Bitcoin and cryptocurrency emissions

Updated: May 26, 2022


Did you know that bitcoin alone accounts for over 135 TWh in electricity usage annually? If that were a country, it would be the 28th biggest country by electricity consumption. A single bitcoin transaction is equivalent to 2.4 mn transactions on the VISA network and is enough to power an average US household for 78 days.


What to expect today:


Understanding bitcoin emissions

Image Source: Photo by Olya Kobruseva

On Mar 9th 2022, White House officials opened a request for information on the energy and climate implications of digital assets such as bitcoin, other cryptocurrencies and NFTs. In this section we explore particularly what are the environmental implications of bitcoin.


Environmental impact of Bitcoin? Aren’t these “digital” ?


Yes. Bitcoin, in spite of being a digital asset, is not so great for the climate. Bitcoin’s environmental impact is driven primarily by the design of how Bitcoin is structured. Unlike physical currency mints, bitcoins are digitally “mined” through a process called “proof-of-work” where miners rush to solve complicated math problems - think extremely large server farms racing against each other to find a solution. This requires a tremendous amount of energy to run the computing units which in turn require large scale cooling solutions to ensure they can run optimally. (Check out our edition on data center emissions to know more about electricity usage in servers, data centers)


How much is the impact?


Currently, bitcoin alone accounts for over 135 TWh in electricity usage annually and if that were a country, it would be the 28th biggest country by electricity consumption. A single bitcoin transaction is equivalent to 2.4 mn transactions on the VISA network and is enough to power an average US household for 78 days.

Can we reduce the energy footprint?


It’s complicated. The next story discusses two solutions which are being discussed to reduce the energy usage but since the bitcoin network is completely decentralized, there is no central organization which can implement the change. Any change will have to be voted on by all participants in the network and big organizations which have invested millions of dollars to set up large farms to “mine” bitcoin the traditional way might not want to vote for anything that changes the paradigm unless they recoup their investment. In addition, the “proof-of-work” protocol is very fundamental to the bitcoin protocol and bitcoin loyalists may not approve of any changes to the algorithm.



Two approaches for a solution

Image Source: RODNAE Productions from Pexels

Solution 1: Powering operations through renewables

Some miners are using surplus natural gas that would otherwise be “flared,” or burnt just to dispose of it, to generate power for mining. Others have put solar panels on top of their server halls or struck up deals to source low-carbon nuclear power. Many have set up shop in places like upstate New York, Canada, Iceland and Norway where there’s an abundance of emissions-free hydro or wind power, although that might be motivated as much by self-interest as concern for the climate -- renewable power tends to be cheaper than other sources anyway.

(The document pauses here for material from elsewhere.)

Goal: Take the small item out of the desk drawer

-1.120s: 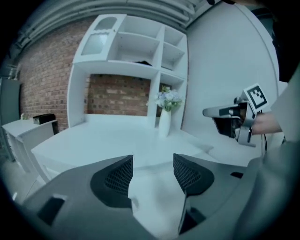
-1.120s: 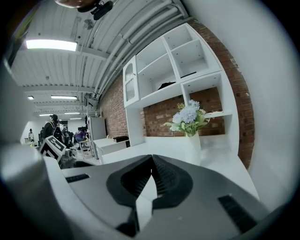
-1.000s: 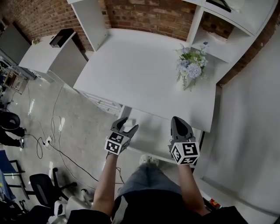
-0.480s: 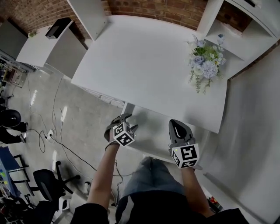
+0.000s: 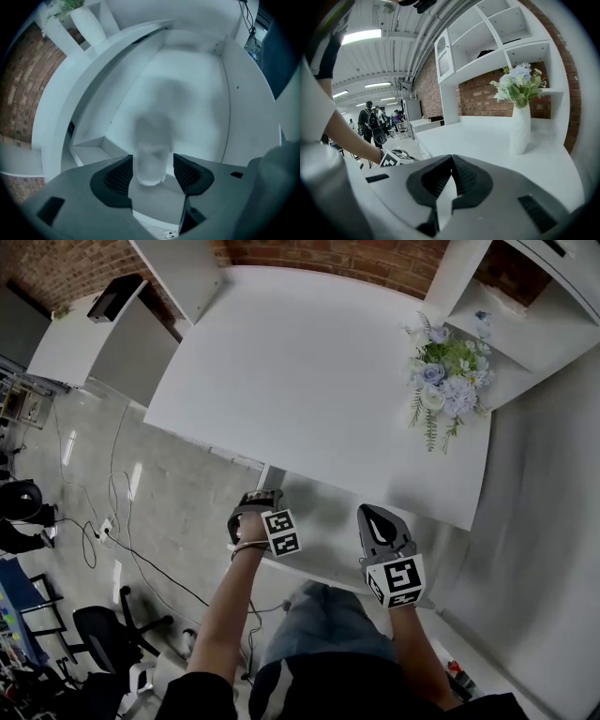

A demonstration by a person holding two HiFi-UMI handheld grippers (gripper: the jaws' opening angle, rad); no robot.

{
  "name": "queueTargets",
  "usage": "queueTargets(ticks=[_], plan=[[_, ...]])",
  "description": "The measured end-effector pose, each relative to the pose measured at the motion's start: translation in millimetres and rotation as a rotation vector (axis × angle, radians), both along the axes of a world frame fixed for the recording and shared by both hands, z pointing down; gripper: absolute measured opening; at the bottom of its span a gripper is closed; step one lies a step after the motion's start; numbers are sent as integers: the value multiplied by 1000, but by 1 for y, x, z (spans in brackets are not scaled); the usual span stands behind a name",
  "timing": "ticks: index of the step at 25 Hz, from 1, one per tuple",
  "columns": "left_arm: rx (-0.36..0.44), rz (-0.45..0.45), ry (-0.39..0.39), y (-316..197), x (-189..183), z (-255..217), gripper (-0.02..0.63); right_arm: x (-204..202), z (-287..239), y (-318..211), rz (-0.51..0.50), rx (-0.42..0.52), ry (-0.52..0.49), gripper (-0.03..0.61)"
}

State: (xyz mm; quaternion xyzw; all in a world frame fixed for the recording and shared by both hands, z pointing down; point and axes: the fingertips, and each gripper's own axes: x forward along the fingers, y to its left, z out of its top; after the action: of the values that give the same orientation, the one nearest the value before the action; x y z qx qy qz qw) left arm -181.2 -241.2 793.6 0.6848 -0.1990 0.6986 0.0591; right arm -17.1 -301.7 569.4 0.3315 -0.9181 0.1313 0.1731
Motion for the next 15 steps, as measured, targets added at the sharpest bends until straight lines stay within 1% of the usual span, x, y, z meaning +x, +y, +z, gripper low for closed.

TeraWulf Inc. is one such company in the US which operates its bitcoin mining rigs completely on renewable energy and aims to be the biggest sustainable crypto-mining company in the US by 2025.


Solution 2: Fundamental changes to “proof-of-work”

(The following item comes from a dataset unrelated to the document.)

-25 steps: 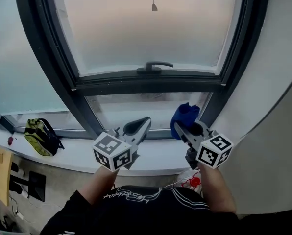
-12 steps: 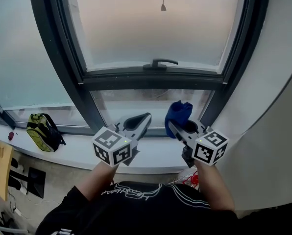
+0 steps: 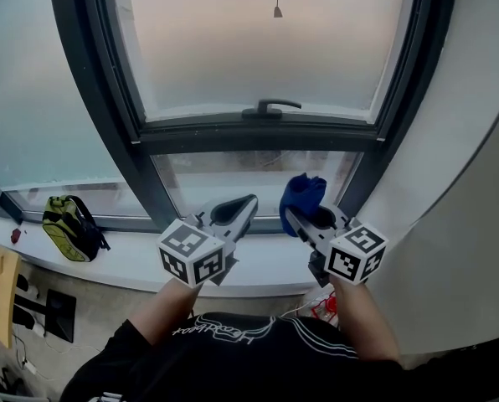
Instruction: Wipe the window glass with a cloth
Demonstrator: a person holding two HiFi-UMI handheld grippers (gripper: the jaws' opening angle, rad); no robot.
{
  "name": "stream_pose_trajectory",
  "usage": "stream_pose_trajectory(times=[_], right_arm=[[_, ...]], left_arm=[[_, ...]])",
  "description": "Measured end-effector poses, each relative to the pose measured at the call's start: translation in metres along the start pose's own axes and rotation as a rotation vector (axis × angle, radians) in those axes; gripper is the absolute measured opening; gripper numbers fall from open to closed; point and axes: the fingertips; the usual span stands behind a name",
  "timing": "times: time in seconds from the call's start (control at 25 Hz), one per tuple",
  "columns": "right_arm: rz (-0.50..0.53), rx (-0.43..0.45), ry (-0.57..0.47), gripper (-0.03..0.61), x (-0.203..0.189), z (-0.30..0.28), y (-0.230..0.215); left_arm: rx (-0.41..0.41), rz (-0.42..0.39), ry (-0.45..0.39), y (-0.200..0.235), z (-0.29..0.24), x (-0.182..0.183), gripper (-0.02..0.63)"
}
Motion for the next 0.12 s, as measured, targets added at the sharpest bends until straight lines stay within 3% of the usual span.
stream_pose_trajectory(times=[0.12], right_arm=[[-0.016,-0.005,-0.004,0.092,0.0022,0.0030,0.0106]], left_arm=[[-0.002,-0.002,-0.003,-0.0040,0.0096,0.0062,0.003]])
Point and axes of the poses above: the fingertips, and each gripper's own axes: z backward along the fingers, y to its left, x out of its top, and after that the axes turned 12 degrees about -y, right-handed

Bitcoin’s “proof-of-work” (PoW) system used to verify transactions on its digital ledger, or blockchain, was never designed to underpin what’s now a trillion-dollar asset. Researchers and experts have proposed another protocol called “proof-of-stake” instead of PoW in which instead of verifying transaction through computing power, the network will verify transactions based on how much stake they have in the network. Kind of like shares in companies if you think about it. Bitcoin’s biggest alternate Ethereum is already expected to switch to “proof-of-stake” in mid-2022, slashing its estimated energy consumption by as much as 99%.


Of course bitcoin is just one of the cryptocurrencies out there but it's the biggest. There are newer blockchain protocols and crypto currencies that are better for the environment, for example, Solana and Cardano, use variations of “proof-of-stake,” an alternative process that consumes less electricity.

Source: Bloomberg


Our take


It's sometimes difficult to fathom for us to just think about the amount of electricity used for bitcoin and other crypto-currencies. Even if bitcoin miners use sustainable electricity to power their operations, we are not adding new renewable sources and instead taking existing renewable power which would have been otherwise used to power homes and businesses. The move towards “proof-of-stake” by Ethereum is a welcome step and we hope bitcoin can move to a different consensus algorithm as well which does not require so much energy usage.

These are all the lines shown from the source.